A-Yokai-A-Day: Kirin

I want to start off today’s post with a special thank you to my wife. Normally, I try my best to translate my major posts, like artwork updates, into bilingual posts for my Japanese readers. However, due to the long hours required by this project in addition to my normal work hours, I don’t have nearly enough time to do that. I’m a slow translator, and after 11 pm (which is usually around when I finish the day’s yokai) I get even slower. So my wonderful wife has been giving up her lunch breaks to do the translations for https://matthewmeyer.net/ja and doing a much more beautiful job at it than when I try to do it myself. Anyway, thank you!

On to today’s yokai!

Kirin

Even people who know nothing about yokai probably know this very famous legendary beast — if for nothing else than for the popular beer which takes its name from the creature. The kirin is one of the most majestic, beautiful, and magical beasts in Japanese folklore. Indeed, in the ranks of supernatural beings, the kirin is regarded as the most powerful (unlike in China where it follows the dragon and the phoenix) and is often even referred to as a kami, or a god in its own right. Kirin can be found everywhere — not just on beer cans — from temple carvings (like the Baku earlier) to paintings, and even in popular culture you can still find kirin everywhere (if you do a Google image search you can even find some kirin pornography — you have been warned). My favorite anime, Princess Mononoke, also features a very kirin-like god.

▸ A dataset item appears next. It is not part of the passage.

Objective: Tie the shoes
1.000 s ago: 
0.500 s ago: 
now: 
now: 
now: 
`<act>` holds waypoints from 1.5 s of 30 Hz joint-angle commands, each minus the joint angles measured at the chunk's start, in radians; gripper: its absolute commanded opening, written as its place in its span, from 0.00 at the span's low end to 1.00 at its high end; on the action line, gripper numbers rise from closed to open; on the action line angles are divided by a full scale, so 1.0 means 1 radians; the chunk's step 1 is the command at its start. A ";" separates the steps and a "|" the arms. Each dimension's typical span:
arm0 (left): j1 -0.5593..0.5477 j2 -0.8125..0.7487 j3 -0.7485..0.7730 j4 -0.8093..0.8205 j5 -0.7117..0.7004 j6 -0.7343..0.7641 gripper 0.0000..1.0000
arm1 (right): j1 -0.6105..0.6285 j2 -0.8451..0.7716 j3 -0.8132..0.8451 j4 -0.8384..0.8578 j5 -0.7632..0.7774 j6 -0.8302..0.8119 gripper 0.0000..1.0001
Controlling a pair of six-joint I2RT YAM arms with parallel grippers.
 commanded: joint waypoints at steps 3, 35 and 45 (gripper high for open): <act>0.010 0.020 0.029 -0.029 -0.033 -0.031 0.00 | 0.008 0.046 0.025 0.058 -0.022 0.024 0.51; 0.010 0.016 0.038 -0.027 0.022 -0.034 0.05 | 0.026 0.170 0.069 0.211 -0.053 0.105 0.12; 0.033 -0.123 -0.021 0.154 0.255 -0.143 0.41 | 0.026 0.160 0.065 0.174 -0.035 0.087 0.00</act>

So what exactly is this most powerful and regal of beasties? Well, like yesterday’s hou-ou, it comes originally from Chinese mythology, where it is known as the qilin. It is said to have antlers like a deer, scales like a dragon, hooves like an ox, and a tail like a lion. Its body is often covered in fire. It can move in utter silence and walks on grass without disturbing it at all. It can also walk on water. When it walks it takes great care not to tread on any living thing, and it spreads serenity wherever it goes. It looks fearsome and wields great power, but it only punishes the wicked. It is completely vegetarian (vegan even??) and it only appears in areas ruled by a wise and benevolent leader.

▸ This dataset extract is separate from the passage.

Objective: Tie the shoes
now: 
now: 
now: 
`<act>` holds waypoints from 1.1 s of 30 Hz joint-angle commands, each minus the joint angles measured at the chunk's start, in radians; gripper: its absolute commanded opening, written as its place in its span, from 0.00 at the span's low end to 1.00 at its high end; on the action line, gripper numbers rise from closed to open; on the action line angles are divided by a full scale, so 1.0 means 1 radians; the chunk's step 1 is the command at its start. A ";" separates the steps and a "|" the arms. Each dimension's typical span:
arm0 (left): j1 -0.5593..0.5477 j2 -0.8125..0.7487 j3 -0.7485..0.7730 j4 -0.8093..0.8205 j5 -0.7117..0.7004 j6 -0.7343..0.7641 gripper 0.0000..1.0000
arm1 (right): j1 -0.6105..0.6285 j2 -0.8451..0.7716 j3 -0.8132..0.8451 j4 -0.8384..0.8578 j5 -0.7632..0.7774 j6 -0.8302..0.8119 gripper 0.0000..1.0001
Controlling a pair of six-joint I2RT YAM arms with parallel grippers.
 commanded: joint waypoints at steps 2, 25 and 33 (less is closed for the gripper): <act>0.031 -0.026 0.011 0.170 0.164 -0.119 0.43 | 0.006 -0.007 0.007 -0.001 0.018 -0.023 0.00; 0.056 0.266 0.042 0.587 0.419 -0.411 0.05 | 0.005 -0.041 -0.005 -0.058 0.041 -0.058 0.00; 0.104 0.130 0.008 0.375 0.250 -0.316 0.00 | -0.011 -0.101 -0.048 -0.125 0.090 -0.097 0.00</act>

In depictions, the Japanese kirin differs quite a bit from the Chinese qilin. Japanese versions tend to look more deer-like, or even closer to a mix of the Western dragon and unicorn; while Chinese versions resemble tigers. Its face is always serene-looking, and it is often seen with flames trailing from its body.

Interestingly, the Japanese word for “giraffe” is also kirin. Like the tapir, the aligator, and other creatures, the giraffe took its name from a mythological beast.

Kirin

Kirin

And now, as promised… these first 8 yokai are now available on my Etsy store! Please go check it out!

All the prints are signed and matted in a beautiful protective black mat which looks amazing and really makes the bright colors pop! They are printed using a state-of-the-art 7-color printer with archival inks on heavy-duty, acid-free, archival fine art paper. They are ready-to-frame and look absolutely gorgeous! They make great Halloween gifts for others (or for yourself) and it’s a great way to support your favorite 😉 artist!

The link is osarusan.etsy.com!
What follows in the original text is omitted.